The XML looks like this: (Note- not all rows have all fields)

  <row>
    <ID>001</ID>
    <age>50</age>
    <field3>blah</field3>
    <field4 />
  </row>
  <row>
    <ID>001</ID>
    <age>50</age>
    <field4 />
  </row>

I have tried two approaches:

  1. The xmlToDataFrame function from the XML library
  2. The speed oriented xmlToDF function posted here

For an 8.5 MB file, with 1.6k "rows" and 114 "columns", xmlToDataFrame took 25.1 seconds, while xmlToDF took 16.7 seconds on my machine.

These times are quite large, when compared with python XML parsers (eg. xml.etree.ElementTree) which was able to do the job in 0.4 seconds.

Is there a faster way to do this in R, or is there something fundamental in R that prevents us making this faster?

Some light on this would be really helpful!

user997943
  • 303
  • 1
  • 5
  • 12
  • 1
    i think that `xml.etree.ElementTree` in python only do parsing, but not turning it into table....am i correct? – Randy Lai Apr 06 '14 at 08:34
  • 0.4 seconds is the total time taken starting with the XML file and writing a table in csv format – user997943 Apr 06 '14 at 15:09
  • If you look at the the function xmlToDF,` xpathSApply(doc, paste0(xpath, "/", x), xmlValue)` is actually doing multiple searches on the fields. I guess you can make this more efficient by reading all the fields simultaneously. – Randy Lai Apr 06 '14 at 23:27

2 Answers2

4

Updated for the comments

d = xmlRoot(doc)
size = xmlSize(d)

names = NULL
for(i in 1:size){
    v = getChildrenStrings(d[[i]])
    names = unique(c(names, names(v)))
}

for(i in 1:size){
    v = getChildrenStrings(d[[i]])
    cat(paste(v[names], collapse=","), "\n", file="a.csv", append=TRUE)
}

This finishes in about 0.4 second for a 1000x100 xml record. If you know the variable name, you can even omit the first for loop.

Note: if you xml content contains commas, quotation marks, you may have to take special care about them. In this case, I recommend the next method.


if you want to construct the data.frame dynamically, you can do this with data.table, data.table is a little bit slower than the above csv method, but faster than data.frame

m = data.table(matrix(NA,nc=length(names), nr=size))
setnames(m, names)
for (n in names) mode(m[[n]]) = "character"
for(i in 1:size){
    v = getChildrenStrings(d[[i]])
    m[i, names(v):= as.list(v), with=FALSE]
}
for (n in names) m[, n:= type.convert(m[[n]], as.is=TRUE), with=FALSE]

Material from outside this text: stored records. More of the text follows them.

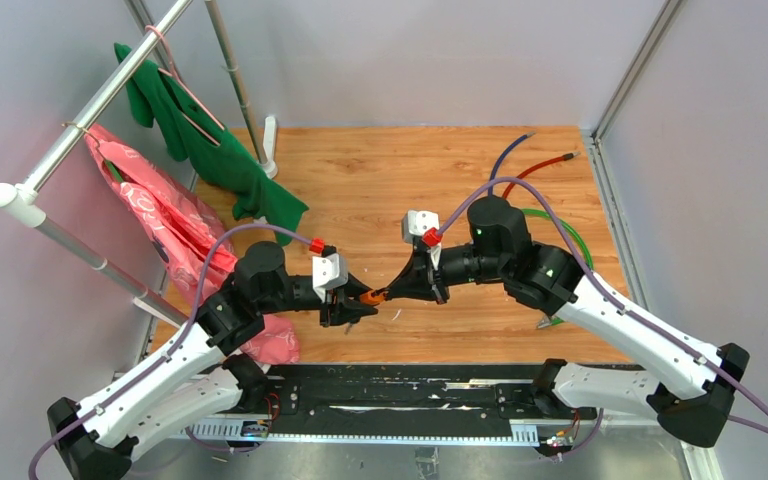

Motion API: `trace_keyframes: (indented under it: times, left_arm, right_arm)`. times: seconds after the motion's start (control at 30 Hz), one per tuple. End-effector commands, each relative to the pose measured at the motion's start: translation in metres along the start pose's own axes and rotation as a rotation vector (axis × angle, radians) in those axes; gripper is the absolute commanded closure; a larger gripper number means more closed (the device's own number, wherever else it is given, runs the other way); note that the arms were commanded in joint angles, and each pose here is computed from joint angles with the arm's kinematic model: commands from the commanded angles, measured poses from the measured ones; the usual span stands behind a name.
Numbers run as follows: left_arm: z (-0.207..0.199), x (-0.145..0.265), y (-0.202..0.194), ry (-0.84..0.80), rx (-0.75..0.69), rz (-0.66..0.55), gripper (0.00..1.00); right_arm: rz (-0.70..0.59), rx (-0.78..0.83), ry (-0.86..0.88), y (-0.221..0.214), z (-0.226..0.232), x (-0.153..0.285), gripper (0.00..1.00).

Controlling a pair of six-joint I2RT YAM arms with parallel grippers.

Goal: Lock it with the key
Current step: Lock the lock.

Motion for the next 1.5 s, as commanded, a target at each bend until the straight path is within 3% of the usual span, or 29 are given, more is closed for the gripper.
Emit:
trace_keyframes:
  times: [0.0,0.07,0.13,0.2,0.23,0.63,0.97,1.3,1.47]
  left_arm:
    - [-0.003,-0.003,0.008,-0.030,0.006,-0.059,0.62]
    - [-0.004,-0.004,0.010,-0.042,0.002,-0.072,0.62]
    - [-0.004,-0.005,0.010,-0.042,-0.003,-0.075,0.68]
    - [-0.004,-0.005,0.010,-0.047,-0.012,-0.075,0.92]
    - [-0.004,-0.005,0.010,-0.048,-0.015,-0.074,1.00]
    - [-0.006,-0.002,0.013,-0.060,-0.052,-0.093,1.00]
    - [-0.005,-0.001,0.024,-0.065,-0.099,-0.133,1.00]
    - [0.001,0.005,0.054,0.025,-0.174,-0.243,1.00]
    - [0.008,0.009,0.076,0.104,-0.236,-0.321,1.00]
  right_arm:
    - [-0.073,0.079,0.015,0.023,0.003,0.000,1.00]
    - [-0.074,0.081,0.015,0.023,0.003,-0.001,1.00]
    - [-0.077,0.084,0.015,0.024,0.003,-0.001,1.00]
    - [-0.079,0.085,0.015,0.024,0.003,-0.001,1.00]
    - [-0.078,0.086,0.015,0.024,0.003,-0.001,1.00]
    - [-0.140,0.251,-0.035,0.016,-0.001,-0.001,1.00]
    - [-0.122,0.183,0.021,-0.002,-0.004,-0.017,1.00]
    - [-0.060,0.039,0.076,-0.042,-0.002,-0.030,1.00]
    - [-0.098,-0.032,0.106,-0.071,-0.001,-0.046,1.00]
Point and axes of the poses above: each gripper's point midway between its finger pads, its own x axis back along the fingers, its own z axis along the line the jaws close on, y = z × x, the point moved 9 cm from there along x, back along the fingers, and after that the axes turned 3 degrees about -x, right-handed, at the moved point
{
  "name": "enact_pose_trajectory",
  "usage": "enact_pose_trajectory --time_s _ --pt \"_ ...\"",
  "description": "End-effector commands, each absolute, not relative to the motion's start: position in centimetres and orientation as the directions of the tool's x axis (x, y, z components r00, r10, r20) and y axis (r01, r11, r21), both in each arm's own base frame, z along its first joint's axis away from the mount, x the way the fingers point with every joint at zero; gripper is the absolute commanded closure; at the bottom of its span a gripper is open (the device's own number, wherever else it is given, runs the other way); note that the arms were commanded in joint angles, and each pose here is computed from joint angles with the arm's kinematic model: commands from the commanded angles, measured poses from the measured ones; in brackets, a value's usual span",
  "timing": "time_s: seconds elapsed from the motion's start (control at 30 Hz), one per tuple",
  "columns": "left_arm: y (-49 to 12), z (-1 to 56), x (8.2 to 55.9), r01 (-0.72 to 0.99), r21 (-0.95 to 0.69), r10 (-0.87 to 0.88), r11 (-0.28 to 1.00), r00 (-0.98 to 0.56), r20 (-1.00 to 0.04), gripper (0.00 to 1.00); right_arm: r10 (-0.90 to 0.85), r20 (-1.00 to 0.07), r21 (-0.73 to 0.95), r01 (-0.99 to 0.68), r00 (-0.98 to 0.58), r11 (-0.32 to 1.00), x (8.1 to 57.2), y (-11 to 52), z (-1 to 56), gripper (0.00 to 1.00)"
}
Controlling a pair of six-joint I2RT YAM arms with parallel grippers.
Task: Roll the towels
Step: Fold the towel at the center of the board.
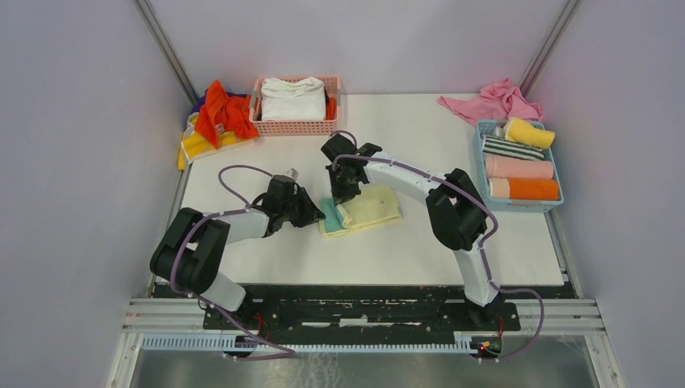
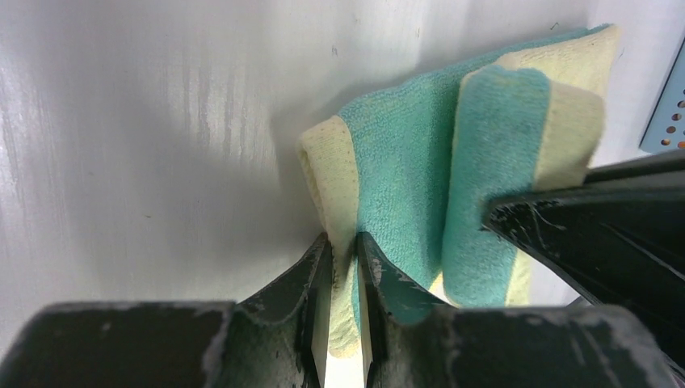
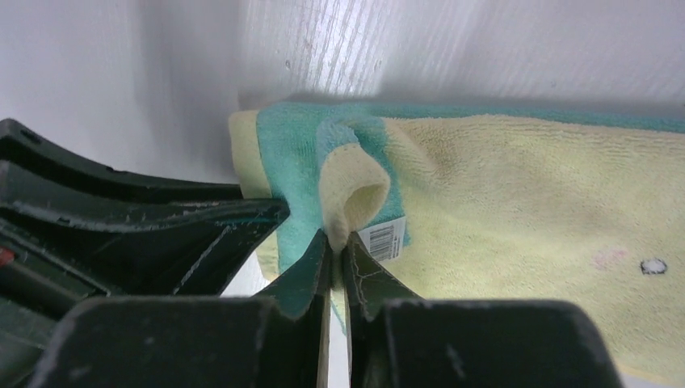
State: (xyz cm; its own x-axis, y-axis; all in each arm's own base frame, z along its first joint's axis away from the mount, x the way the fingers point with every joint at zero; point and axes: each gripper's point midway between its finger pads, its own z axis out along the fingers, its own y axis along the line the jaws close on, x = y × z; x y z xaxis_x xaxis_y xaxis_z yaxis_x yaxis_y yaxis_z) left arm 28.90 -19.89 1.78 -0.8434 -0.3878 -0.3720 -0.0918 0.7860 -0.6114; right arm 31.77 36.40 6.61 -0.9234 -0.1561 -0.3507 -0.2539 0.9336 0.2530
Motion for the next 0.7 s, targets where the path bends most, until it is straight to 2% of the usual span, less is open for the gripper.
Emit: enact_pose_trajectory --time_s 0.0,0.3,0.47,0.67 --pt "-19.5 0.9 27.7 -0.127 -0.595 -0.394 0.794 -0.853 -0.343 0.75 -0.102 -0.41 0.324 -0.25 -0.906 0.913 33.5 38.9 8.0 0.86" --pt "-19.6 0.7 27.4 -0.127 -0.589 -0.39 0.798 -0.854 -0.344 0.75 -0.102 -0.404 0.363 -0.262 -0.909 0.894 32.9 39.6 9.4 0.88" --pt "-19.6 0.8 27.5 -0.124 -0.588 -0.389 0.8 -0.853 -0.349 0.75 -0.107 -0.438 0.339 -0.275 -0.892 0.9 32.5 38.8 10.7 0.88" --pt "-19.5 0.9 27.6 -0.125 -0.578 -0.387 0.806 -0.851 -0.356 0.75 -0.15 -0.431 0.297 -0.297 -0.89 0.907 31.4 38.4 10.6 0.88"
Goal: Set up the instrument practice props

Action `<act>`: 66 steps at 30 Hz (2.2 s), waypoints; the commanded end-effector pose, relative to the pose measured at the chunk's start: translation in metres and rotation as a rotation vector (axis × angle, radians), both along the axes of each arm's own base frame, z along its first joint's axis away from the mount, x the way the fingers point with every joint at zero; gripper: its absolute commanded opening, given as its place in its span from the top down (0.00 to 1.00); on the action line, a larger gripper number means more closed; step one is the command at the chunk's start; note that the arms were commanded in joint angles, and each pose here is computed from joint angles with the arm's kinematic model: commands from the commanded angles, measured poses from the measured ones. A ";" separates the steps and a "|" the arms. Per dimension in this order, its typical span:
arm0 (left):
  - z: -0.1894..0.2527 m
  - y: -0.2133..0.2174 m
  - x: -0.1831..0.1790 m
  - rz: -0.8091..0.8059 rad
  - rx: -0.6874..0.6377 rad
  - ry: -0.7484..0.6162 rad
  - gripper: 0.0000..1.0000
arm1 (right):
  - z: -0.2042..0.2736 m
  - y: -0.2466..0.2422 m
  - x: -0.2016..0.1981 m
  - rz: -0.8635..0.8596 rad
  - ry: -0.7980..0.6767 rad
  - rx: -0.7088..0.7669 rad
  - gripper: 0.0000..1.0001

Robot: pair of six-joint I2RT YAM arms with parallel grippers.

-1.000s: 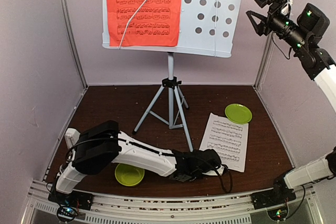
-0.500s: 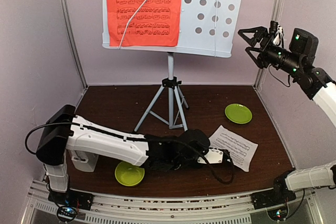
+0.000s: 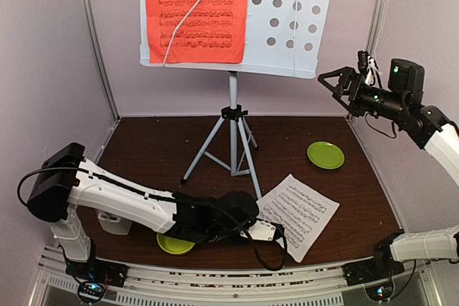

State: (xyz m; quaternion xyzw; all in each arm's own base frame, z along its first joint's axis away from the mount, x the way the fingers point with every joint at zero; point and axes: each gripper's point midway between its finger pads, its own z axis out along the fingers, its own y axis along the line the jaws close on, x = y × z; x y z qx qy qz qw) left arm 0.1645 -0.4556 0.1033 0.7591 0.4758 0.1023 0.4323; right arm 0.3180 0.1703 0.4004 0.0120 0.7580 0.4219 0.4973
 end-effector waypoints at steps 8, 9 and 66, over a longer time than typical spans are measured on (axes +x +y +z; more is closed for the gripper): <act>0.115 0.003 -0.010 -0.059 -0.264 0.044 1.00 | -0.010 0.046 -0.053 0.374 -0.120 -0.045 0.04; 0.127 0.007 -0.012 -0.065 -0.278 0.045 1.00 | -0.008 0.054 -0.062 0.430 -0.130 -0.043 0.05; 0.366 0.029 -0.135 -0.802 -0.415 -0.089 1.00 | -0.013 0.137 -0.238 1.233 -0.233 -0.117 0.19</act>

It finishes in about 1.1 second for the same document.

Randy Lai
  • 3,084
  • 2
  • 22
  • 23
  • getChildrenStrings does work much faster. However, it returns a list of named vectors. Converting that list to a data.frame or data.table (using [rbind.fill.dt](http://stackoverflow.com/questions/18003717/is-there-any-efficient-way-than-rbind-filllist)) takes a very long time, making the whole process even longer than xmlToDF. (Remember that not all rows have all fields, and even field ordering is not guaranteed) – user997943 Apr 08 '14 at 19:58
  • you can first get the names of all the fields. Then, in the for loop, write the vector `v` into a `csv` file in the correct order. – Randy Lai Apr 09 '14 at 02:27
  • Thank you so much! The first variant is extremely fast (even if you add a read.table at the end to get a data.frame back). I'm now able to convert the same file in 0.436 s, which is quite comparable to python! – user997943 Apr 10 '14 at 13:59
  • i just learnt that data.table is much faster than data.frame. And note that the csv method would fail if the content of xml contains comma's. – Randy Lai Apr 10 '14 at 21:24
  • Hmm, data.table method looks good, will give it a try later (one would have to run type.convert on it). For the csv method, I'm using a very un-common separator (for my data), and am also removing the separator explicitly from the values before writing to the file – user997943 Apr 11 '14 at 18:24
  • ai..I did something wrong with the data.table (too new to data.table), the corrected version needs 1.1 sec... the csv method may be better.. – Randy Lai Apr 11 '14 at 22:03
3

Just in case it helps someone, I found this solution using data.table to be even faster in my use case, as it only converts data to data.table once is has finished looping over the rows:

library(XML)
library(data.table)

doc <- xmlParse(filename)
d <- getNodeSet(doc,  "//Data")
size <- xmlSize(d)

dt <- rbindlist(lapply(1:size, function(i) {
    as.list(getChildrenStrings(d[[i]]))
}))
martin
  • 103
  • 5